**WHAT TO WORK ON**
Among the records, which lines hold the word "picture"? Pick them out.

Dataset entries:
* * *

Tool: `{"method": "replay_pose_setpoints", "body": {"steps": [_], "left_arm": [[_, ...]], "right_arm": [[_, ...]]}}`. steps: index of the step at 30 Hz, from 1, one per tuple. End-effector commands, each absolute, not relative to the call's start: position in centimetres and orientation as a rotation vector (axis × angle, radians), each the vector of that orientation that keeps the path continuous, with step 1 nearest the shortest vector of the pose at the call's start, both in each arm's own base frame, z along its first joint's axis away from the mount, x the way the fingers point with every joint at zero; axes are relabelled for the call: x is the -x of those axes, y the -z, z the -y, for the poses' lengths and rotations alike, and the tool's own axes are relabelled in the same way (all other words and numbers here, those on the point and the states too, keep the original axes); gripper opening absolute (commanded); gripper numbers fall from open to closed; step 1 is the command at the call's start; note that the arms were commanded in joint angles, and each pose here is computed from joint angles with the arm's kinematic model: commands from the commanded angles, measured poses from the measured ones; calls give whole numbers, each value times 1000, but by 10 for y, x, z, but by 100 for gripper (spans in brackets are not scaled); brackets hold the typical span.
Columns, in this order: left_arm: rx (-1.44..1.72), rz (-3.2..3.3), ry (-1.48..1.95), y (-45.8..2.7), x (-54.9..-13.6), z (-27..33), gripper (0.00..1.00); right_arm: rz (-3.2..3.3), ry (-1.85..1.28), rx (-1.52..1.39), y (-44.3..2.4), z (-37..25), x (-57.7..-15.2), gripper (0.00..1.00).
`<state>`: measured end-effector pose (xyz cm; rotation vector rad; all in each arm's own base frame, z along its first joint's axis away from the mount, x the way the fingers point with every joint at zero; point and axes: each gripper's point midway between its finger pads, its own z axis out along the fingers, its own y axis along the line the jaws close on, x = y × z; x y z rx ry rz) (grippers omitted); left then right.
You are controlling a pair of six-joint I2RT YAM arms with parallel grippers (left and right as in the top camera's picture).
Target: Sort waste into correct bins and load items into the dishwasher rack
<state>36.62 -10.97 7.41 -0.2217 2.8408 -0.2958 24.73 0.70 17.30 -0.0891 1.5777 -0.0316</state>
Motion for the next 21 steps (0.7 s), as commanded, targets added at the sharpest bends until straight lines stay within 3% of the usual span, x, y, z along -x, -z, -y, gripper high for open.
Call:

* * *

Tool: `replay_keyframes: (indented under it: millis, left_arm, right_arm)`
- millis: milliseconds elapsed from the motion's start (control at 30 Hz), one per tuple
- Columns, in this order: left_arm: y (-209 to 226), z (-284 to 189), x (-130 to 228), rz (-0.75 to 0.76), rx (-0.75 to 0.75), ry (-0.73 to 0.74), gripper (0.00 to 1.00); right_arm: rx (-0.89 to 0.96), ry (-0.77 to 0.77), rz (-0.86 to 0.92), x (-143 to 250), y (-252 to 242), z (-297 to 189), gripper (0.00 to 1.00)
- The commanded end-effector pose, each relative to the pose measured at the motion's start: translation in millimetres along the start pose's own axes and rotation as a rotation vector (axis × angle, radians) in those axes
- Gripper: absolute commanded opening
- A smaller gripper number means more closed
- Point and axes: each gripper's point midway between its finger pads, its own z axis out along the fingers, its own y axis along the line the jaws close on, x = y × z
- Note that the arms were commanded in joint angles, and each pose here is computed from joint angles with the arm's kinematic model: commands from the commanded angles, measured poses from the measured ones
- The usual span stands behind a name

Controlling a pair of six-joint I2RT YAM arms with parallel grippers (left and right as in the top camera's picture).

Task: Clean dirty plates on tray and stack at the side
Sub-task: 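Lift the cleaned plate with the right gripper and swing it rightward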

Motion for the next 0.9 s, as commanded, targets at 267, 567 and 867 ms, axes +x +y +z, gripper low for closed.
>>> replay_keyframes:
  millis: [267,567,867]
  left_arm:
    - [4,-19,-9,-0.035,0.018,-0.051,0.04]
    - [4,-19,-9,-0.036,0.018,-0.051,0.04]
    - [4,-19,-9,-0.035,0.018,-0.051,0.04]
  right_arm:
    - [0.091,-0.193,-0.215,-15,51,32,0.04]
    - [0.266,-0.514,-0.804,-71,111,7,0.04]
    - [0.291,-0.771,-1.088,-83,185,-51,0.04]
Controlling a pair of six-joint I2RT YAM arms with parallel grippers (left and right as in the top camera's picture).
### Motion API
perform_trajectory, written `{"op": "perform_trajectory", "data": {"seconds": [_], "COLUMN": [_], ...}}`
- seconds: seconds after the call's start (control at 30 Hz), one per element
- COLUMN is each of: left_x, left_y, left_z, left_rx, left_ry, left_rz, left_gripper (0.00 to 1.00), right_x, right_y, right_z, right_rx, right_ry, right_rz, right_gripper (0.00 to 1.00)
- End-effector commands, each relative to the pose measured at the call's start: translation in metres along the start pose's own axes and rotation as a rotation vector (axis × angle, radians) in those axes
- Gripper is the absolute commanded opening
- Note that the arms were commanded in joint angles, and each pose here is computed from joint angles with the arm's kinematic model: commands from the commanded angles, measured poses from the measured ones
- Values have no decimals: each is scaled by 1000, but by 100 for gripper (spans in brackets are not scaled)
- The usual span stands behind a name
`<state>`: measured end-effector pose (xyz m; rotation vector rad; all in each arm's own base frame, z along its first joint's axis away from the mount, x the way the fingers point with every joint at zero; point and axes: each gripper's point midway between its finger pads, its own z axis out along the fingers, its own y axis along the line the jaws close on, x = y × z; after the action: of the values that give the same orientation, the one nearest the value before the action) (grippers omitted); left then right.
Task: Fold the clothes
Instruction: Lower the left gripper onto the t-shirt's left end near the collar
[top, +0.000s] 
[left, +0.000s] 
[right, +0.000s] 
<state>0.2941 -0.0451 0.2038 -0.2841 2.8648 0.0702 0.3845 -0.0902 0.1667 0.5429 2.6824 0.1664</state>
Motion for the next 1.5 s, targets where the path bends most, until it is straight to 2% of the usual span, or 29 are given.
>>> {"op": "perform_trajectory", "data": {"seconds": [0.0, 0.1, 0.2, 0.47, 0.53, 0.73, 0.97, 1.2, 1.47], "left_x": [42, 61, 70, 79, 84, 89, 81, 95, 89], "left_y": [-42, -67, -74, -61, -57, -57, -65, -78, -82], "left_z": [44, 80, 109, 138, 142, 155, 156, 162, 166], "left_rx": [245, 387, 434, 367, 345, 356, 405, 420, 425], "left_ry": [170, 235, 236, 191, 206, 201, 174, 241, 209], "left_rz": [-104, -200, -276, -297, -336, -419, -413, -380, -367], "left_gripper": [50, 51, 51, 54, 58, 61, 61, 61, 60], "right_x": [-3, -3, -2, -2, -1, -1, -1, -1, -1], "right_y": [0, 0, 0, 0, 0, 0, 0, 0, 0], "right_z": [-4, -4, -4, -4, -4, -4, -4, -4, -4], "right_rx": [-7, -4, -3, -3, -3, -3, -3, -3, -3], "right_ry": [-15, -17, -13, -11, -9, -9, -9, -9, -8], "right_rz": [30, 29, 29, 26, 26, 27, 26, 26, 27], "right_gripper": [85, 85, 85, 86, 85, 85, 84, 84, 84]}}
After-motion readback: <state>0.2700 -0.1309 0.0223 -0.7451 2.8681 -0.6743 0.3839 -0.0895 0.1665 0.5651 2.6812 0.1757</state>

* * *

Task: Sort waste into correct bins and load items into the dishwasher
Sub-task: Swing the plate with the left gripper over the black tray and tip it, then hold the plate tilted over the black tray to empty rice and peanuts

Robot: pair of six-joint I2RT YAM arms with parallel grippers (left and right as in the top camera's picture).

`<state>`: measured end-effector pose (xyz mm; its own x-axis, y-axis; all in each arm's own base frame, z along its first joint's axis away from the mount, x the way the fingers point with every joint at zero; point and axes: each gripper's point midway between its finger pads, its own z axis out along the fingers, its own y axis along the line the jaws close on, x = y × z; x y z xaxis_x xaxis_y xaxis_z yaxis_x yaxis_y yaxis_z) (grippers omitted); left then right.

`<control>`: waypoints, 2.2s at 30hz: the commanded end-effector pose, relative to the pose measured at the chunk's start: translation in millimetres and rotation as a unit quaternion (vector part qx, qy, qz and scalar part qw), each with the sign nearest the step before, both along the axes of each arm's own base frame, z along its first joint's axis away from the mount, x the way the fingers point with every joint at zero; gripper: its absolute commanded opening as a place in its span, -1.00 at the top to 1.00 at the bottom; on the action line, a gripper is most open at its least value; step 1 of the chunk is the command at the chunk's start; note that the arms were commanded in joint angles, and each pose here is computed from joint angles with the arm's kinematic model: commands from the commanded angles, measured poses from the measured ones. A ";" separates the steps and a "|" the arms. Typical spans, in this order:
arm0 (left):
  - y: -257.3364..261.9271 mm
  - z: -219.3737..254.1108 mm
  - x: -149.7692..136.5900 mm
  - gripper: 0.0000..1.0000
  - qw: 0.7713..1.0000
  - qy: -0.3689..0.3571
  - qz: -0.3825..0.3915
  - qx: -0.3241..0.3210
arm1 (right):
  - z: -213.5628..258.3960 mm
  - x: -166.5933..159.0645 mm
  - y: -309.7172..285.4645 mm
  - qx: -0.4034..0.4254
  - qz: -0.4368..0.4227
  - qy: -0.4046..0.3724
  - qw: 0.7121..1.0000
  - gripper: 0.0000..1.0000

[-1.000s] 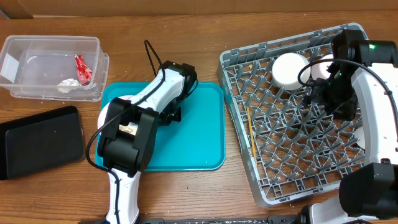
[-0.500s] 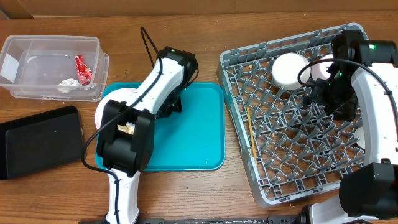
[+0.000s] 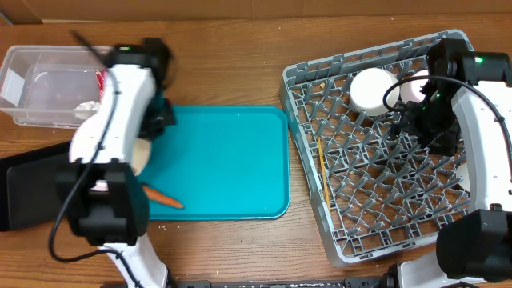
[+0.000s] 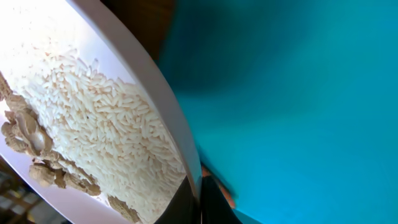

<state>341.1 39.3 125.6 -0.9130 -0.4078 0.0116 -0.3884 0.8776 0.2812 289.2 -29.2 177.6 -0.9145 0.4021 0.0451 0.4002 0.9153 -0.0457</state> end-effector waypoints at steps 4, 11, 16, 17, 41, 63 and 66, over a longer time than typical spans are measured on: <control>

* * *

**SOLUTION FOR THIS EXERCISE**
You are controlling a pair of six-joint I2RT YAM arms with parallel grippers (left and right as in the top camera's picture).
Controlling a pair of six-joint I2RT YAM arms with parallel grippers (left and right as in the top camera's picture).
Controlling a pair of six-joint I2RT YAM arms with parallel grippers (left and right as in the top camera's picture).
Robot: pair of six-joint I2RT YAM arms with parallel grippers (left and right as in the top camera's picture).

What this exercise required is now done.